My company made it very clear I was being hired in an at will state when I was taking the job. They brought it up many, many times.
People are not fired every time there is a personality clash or a new leader with a different style. There is no way the company could run with that much turnover and brain drain on a regular basis. People need to learn how to work with all kids of people and personalities… especially if they are working in a leadership role. If a leader feels the need to fire everyone they don’t get along with, they have no business being in that role.
A good leader will figure out how to get the most out of each person on the team, not demand they all fit in a certain mold or get out. The boss I had who got the most out of me figured out that if I was interested in a project I would work 12 hour days on it and really go the extra mile, while if I wasn’t interested, I’d drag my feet and procrastinate. If he saw me pushing something off, or with more experience, if I didn’t immediately jump in with both feet, he’d give the project to someone else who would slog through the projects I hated, but flounder on the ones I excelled at. It’s all about resource management, and to do that, there needs to be some variety in the resources. Everyone has different strengths and weaknesses and it’s up to the leaders to align the people in a way where the strengths shine and the weaknesses are supported.
If there's one thing my nearly 10 years of capitalism has taught me, it's that many businesses can handle significantly more malfunction and rot than you could possibly imagine was tenable without going under. They might not soar, certainly, but "the business still exists, so it cannot be that bad" is just simply not valid reasoning.
I suspect you are wrong on the first part, at least for large technology companies.

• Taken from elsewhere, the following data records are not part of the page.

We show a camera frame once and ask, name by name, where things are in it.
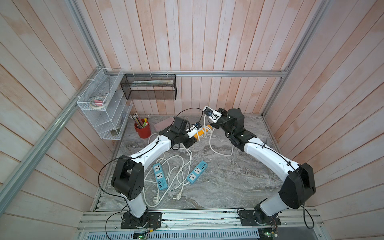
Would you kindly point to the orange power strip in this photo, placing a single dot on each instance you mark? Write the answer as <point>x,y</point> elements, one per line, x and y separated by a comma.
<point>206,131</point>

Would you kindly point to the white wire mesh shelf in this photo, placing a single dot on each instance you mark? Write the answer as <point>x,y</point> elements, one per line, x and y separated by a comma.
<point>111,121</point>

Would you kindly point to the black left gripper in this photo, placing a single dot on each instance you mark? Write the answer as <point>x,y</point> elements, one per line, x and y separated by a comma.
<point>191,141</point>

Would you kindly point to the red metal pencil bucket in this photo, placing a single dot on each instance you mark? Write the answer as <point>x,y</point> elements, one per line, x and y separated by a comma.
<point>143,132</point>

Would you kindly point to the black mesh wall basket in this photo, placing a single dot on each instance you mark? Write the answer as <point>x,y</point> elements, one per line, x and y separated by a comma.
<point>149,87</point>

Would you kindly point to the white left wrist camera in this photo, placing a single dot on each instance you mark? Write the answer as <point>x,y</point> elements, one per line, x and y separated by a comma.
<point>193,130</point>

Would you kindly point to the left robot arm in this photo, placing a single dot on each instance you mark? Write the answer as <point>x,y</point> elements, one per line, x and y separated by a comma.
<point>129,175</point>

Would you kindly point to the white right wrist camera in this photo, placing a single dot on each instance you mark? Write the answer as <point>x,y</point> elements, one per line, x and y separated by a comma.
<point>213,115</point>

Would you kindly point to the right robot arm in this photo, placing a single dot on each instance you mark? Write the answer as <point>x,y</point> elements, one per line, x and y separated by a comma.
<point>298,179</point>

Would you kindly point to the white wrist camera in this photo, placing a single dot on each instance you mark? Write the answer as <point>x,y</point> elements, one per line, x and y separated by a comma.
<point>213,115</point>
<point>193,130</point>

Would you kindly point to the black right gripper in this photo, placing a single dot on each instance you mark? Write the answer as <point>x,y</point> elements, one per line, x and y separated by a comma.
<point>215,126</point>

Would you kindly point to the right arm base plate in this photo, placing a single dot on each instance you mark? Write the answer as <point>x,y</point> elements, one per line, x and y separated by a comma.
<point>257,218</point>

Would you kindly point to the blue power strip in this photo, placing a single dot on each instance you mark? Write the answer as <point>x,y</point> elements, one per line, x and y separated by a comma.
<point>160,177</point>
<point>196,172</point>

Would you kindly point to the bundle of pencils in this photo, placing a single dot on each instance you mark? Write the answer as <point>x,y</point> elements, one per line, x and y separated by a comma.
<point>140,122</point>

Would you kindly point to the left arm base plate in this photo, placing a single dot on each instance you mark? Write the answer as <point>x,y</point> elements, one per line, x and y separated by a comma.
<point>147,221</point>

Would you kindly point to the blue power strip left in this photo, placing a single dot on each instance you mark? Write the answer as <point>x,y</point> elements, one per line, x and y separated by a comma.
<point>160,177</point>

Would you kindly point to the blue power strip right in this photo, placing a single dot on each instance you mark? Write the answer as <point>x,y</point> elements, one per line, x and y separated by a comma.
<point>196,172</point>

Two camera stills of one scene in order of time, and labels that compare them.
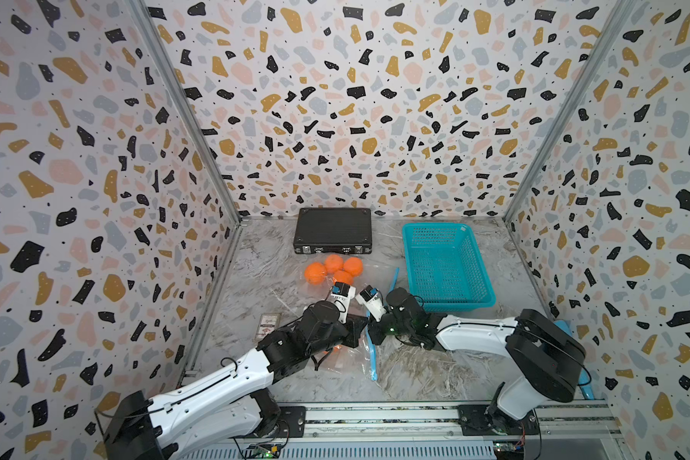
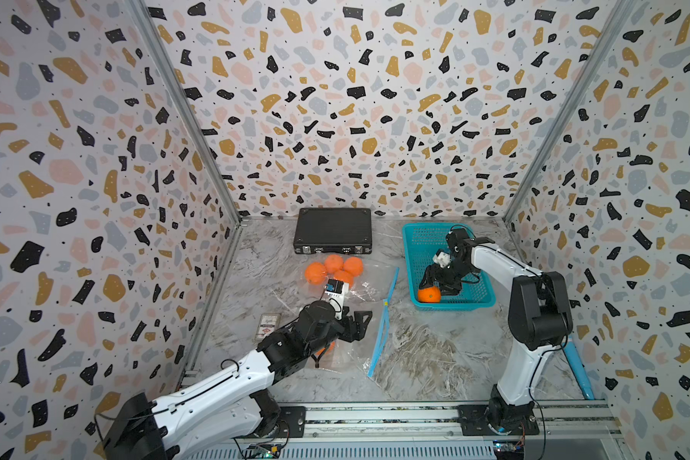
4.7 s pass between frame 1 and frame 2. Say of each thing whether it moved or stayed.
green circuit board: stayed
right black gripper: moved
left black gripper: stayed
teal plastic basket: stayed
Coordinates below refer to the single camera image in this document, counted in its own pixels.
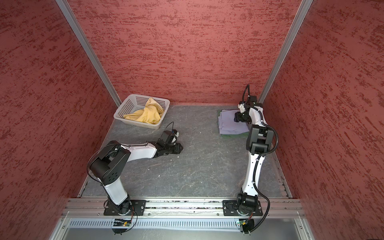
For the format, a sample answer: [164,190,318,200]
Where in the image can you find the lavender skirt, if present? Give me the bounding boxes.
[217,109,251,136]

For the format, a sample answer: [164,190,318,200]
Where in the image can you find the green skirt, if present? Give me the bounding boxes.
[216,109,251,139]

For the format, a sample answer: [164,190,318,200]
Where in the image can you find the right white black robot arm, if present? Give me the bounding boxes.
[235,96,275,216]

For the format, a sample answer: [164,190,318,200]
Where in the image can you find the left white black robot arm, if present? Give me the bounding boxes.
[87,130,183,216]

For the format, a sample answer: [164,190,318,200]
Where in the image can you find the yellow skirt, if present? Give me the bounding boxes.
[123,98,165,125]

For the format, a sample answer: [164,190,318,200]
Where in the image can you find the white plastic laundry basket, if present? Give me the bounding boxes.
[114,94,170,130]

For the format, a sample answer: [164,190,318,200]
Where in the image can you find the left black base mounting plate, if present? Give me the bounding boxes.
[104,200,147,216]

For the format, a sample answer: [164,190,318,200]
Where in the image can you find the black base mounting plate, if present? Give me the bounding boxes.
[222,200,263,217]
[104,200,147,216]

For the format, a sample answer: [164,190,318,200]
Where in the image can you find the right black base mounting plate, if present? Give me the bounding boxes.
[222,200,263,217]

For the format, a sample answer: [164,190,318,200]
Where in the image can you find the left small circuit board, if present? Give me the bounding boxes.
[113,219,132,228]

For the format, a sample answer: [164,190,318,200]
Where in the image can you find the small circuit board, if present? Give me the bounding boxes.
[238,219,255,234]
[113,219,132,228]

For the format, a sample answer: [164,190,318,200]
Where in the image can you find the right small circuit board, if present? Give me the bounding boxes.
[238,219,255,234]

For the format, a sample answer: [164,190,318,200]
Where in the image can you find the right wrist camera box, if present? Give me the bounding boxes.
[238,102,246,114]

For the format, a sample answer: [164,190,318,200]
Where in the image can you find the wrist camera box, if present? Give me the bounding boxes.
[172,129,179,138]
[238,102,246,114]

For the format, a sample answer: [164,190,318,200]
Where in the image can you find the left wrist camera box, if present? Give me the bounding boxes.
[172,129,179,138]

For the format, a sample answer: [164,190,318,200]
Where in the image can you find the black corrugated cable conduit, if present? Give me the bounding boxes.
[241,84,280,234]

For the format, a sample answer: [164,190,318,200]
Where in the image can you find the aluminium front rail frame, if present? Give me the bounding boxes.
[51,197,314,240]

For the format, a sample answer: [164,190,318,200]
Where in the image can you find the right aluminium corner post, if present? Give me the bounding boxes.
[259,0,313,104]

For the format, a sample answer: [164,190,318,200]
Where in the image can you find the aluminium corner post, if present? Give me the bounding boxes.
[259,0,313,104]
[56,0,122,107]

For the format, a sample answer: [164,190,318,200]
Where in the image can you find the left aluminium corner post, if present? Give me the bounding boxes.
[56,0,122,107]

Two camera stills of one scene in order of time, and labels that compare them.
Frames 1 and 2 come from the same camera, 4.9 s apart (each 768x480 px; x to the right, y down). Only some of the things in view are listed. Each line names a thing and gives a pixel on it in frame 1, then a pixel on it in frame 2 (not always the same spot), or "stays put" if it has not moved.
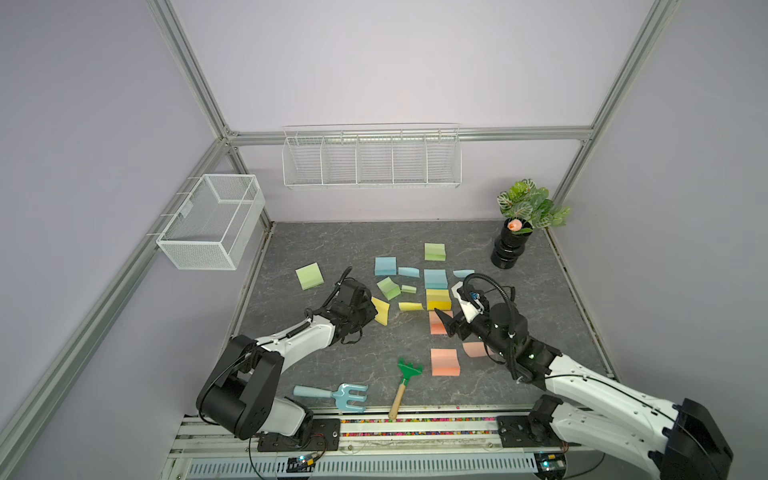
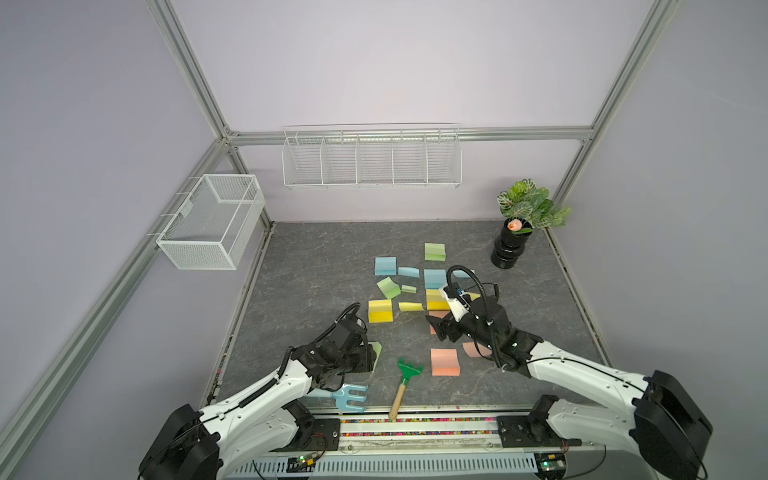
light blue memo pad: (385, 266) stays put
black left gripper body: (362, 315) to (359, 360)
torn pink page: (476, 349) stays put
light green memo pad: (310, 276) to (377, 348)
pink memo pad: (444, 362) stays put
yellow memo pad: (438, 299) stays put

I do agree with the view of what is needed in practice to be a good leader.
However, i think your assumption there is no need to do that is wrong.
Take an area like the bay area - it has about 120k software engineers. This is not a small number.
Even so, most companies the scale/size of Google, Apple, Facebook, etc have, at this point, interviewed 95+% of the bay area SWE population, and most (Apple is the exception here) had done so by the time they were ~10-12 years in existence.
That is a very short time period to go through the available population, and the population does not grow that quickly.
So even if there was zero rampup time, etc, none of which were true, they can't practically afford to churn people as quickly or as randomly as you suggest because they can't replace them fast enough except at very high cost.
If you talk about something that has a much much larger available population, or companies with much smaller need it might be true.
Its not free, but it can be cheap as in the recent times. You fire/"RTO"/"manage out" the well paid engineers of yesterday and hire cheaper engineers while the market is flooded with them.
I get a lot of reader correspondence from the U.S, and the prevalence of this seems to be the same in places with at-will employment, with an added dose of terror keeping anyone from admitting they hate it.